What is needed
Please output the data exactly, without omitting anything.

Given data
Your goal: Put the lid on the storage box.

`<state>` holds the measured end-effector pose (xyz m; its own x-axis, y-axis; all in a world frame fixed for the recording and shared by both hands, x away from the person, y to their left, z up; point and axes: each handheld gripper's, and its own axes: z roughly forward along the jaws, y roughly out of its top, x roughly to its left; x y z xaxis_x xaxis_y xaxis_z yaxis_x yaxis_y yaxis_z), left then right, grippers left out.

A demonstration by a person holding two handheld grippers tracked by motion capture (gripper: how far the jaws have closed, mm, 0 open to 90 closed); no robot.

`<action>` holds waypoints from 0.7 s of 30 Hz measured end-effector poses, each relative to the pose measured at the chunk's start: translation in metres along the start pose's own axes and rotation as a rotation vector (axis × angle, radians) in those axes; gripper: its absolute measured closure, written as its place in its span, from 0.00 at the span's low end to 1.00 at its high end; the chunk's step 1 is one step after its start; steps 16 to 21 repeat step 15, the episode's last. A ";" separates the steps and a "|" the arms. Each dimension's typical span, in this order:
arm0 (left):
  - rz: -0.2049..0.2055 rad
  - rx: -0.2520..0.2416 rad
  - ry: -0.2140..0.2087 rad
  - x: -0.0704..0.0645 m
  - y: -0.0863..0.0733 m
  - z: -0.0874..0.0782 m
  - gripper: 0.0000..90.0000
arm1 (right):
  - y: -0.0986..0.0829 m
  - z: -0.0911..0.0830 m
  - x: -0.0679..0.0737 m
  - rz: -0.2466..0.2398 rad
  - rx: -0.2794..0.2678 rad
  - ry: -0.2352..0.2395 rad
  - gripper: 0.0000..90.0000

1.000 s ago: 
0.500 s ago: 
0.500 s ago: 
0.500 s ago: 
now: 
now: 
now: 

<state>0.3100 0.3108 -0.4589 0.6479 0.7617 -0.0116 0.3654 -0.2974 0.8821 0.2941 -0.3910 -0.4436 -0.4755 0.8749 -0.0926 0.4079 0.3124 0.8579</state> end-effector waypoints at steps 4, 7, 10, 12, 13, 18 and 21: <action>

Solved exercise
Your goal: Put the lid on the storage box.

`<state>` holds the measured end-effector pose (xyz m; its own x-axis, y-axis; all in a world frame fixed for the recording and shared by both hands, x away from the person, y to their left, z up; point and axes: each handheld gripper's, and its own axes: z roughly forward along the jaws, y roughly out of its top, x roughly to its left; x y z xaxis_x xaxis_y xaxis_z yaxis_x yaxis_y yaxis_z), left then right, grippers left out.

A demonstration by a person holding two handheld grippers tracked by motion capture (gripper: how far the jaws have closed, mm, 0 open to 90 closed); no robot.

`<action>` holds waypoints from 0.7 s of 30 Hz measured end-effector poses, each relative to the pose measured at the chunk's start: translation in metres along the start pose's own axes and rotation as a rotation vector (axis × angle, radians) in those axes; gripper: its absolute measured closure, written as its place in its span, from 0.00 at the span's low end to 1.00 at its high end; the chunk's step 1 is one step after its start; steps 16 to 21 repeat step 15, the episode's last. A ";" separates the steps and a "|" the arms. Each dimension's typical span, in this order:
arm0 (left):
  - rz: -0.2049..0.2055 rad
  - rx: -0.2520..0.2416 rad
  - ry: -0.2140..0.2087 rad
  - x: -0.0704..0.0645 m
  - y: -0.0863..0.0733 m
  - z: -0.0874..0.0782 m
  - gripper: 0.0000..90.0000
arm1 (right):
  - y: -0.0986..0.0829 m
  - z: -0.0911..0.0830 m
  - x: -0.0679..0.0737 m
  - rz: -0.2466..0.2398 rad
  - rx: -0.2794..0.2678 rad
  - ry: -0.2352..0.2395 rad
  - gripper: 0.0000..90.0000

1.000 s ago: 
0.500 s ago: 
0.500 s ago: 
0.500 s ago: 
now: 
now: 
now: 

<state>0.3100 0.3108 -0.4589 0.6479 0.7617 -0.0116 0.3654 -0.2974 0.8821 0.2941 -0.3910 -0.4436 -0.4755 0.8749 -0.0926 0.4079 0.3124 0.8579</state> end-effector waypoints at steps 4, 7, 10, 12, 13, 18 and 21: <action>

The output has nothing more to it.